▸ What to work on
Provide the count of lines below that include the word "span", without any accompanying remarks.

Record excerpts: Begin

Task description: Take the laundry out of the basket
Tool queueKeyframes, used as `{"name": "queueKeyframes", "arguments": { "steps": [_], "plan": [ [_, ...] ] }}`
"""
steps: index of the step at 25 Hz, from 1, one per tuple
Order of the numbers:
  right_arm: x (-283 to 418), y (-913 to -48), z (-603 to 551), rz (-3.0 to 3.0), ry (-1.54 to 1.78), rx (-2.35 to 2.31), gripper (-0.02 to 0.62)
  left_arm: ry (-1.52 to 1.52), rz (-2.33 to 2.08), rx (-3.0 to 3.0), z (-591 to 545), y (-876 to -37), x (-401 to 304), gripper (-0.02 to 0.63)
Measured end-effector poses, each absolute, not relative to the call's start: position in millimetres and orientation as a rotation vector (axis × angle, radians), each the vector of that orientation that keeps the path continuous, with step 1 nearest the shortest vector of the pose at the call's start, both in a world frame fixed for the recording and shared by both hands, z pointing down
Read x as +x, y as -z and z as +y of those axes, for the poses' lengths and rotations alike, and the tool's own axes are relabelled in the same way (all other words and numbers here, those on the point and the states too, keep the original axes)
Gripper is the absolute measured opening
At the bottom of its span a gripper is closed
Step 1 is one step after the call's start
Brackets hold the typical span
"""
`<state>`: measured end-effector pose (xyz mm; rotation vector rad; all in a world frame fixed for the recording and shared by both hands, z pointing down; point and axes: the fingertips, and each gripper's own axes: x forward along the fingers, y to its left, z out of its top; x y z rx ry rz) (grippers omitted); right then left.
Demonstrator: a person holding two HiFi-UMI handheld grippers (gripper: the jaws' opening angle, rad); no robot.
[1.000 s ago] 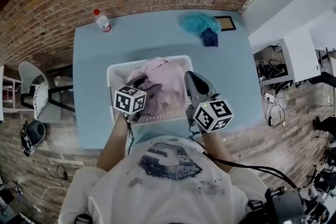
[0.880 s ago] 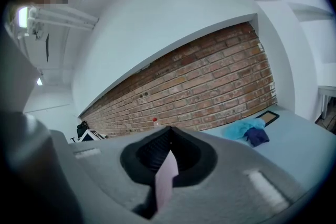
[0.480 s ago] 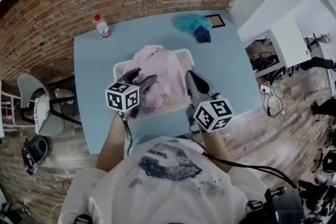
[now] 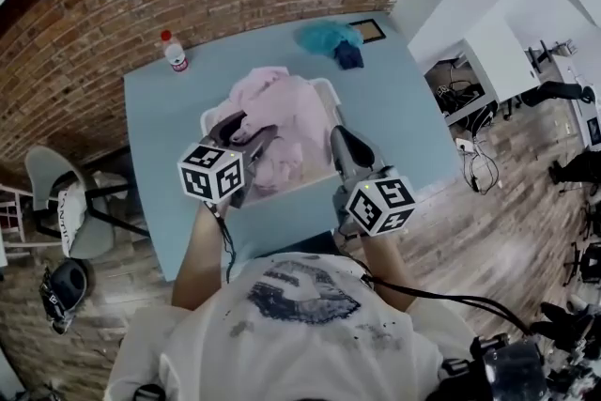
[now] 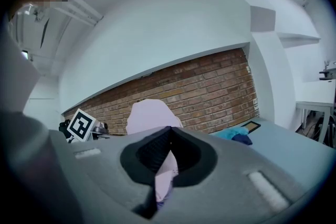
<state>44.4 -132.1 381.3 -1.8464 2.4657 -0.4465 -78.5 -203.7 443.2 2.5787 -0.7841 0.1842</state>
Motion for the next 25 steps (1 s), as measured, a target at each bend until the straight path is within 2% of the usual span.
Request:
{"name": "queueKeyframes", "arguments": {
  "steps": [9,25],
  "plan": [
    [100.9,-372.9,-140.0,2.465,0.413,-1.781,-0.002,-0.137,-0.838,2.656,-209.1,-400.9,-24.4,0.239],
    [287.2,-361.7,-134.0,2.430,0.374,-1.705,-0.003,-0.117,-0.890,2.712,-196.4,-370.8,161.1,0.239]
  ]
}}
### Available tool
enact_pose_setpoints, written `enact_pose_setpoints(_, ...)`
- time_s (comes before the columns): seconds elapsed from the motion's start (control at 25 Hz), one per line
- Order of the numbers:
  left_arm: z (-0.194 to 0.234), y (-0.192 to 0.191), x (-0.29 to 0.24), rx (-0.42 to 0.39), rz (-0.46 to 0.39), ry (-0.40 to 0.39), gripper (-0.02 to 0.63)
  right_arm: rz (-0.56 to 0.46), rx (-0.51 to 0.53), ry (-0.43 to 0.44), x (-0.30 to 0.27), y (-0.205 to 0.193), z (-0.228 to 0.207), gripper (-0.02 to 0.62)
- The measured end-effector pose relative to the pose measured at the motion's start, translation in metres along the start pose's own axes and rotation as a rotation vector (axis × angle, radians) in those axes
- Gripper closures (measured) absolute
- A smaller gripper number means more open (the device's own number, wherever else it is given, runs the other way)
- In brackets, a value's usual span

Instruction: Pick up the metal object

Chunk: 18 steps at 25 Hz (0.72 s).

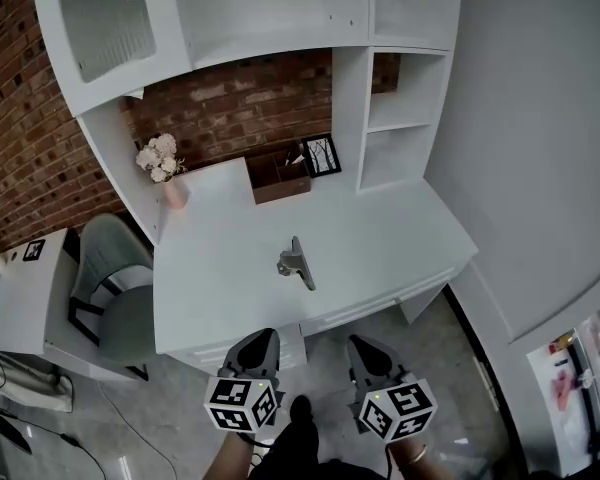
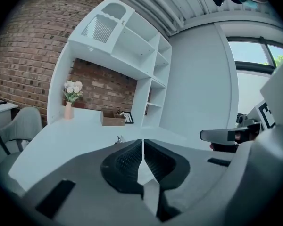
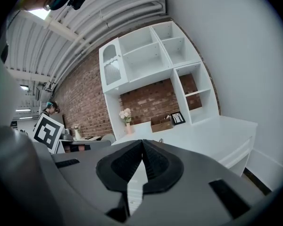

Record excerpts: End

▸ Written solution
4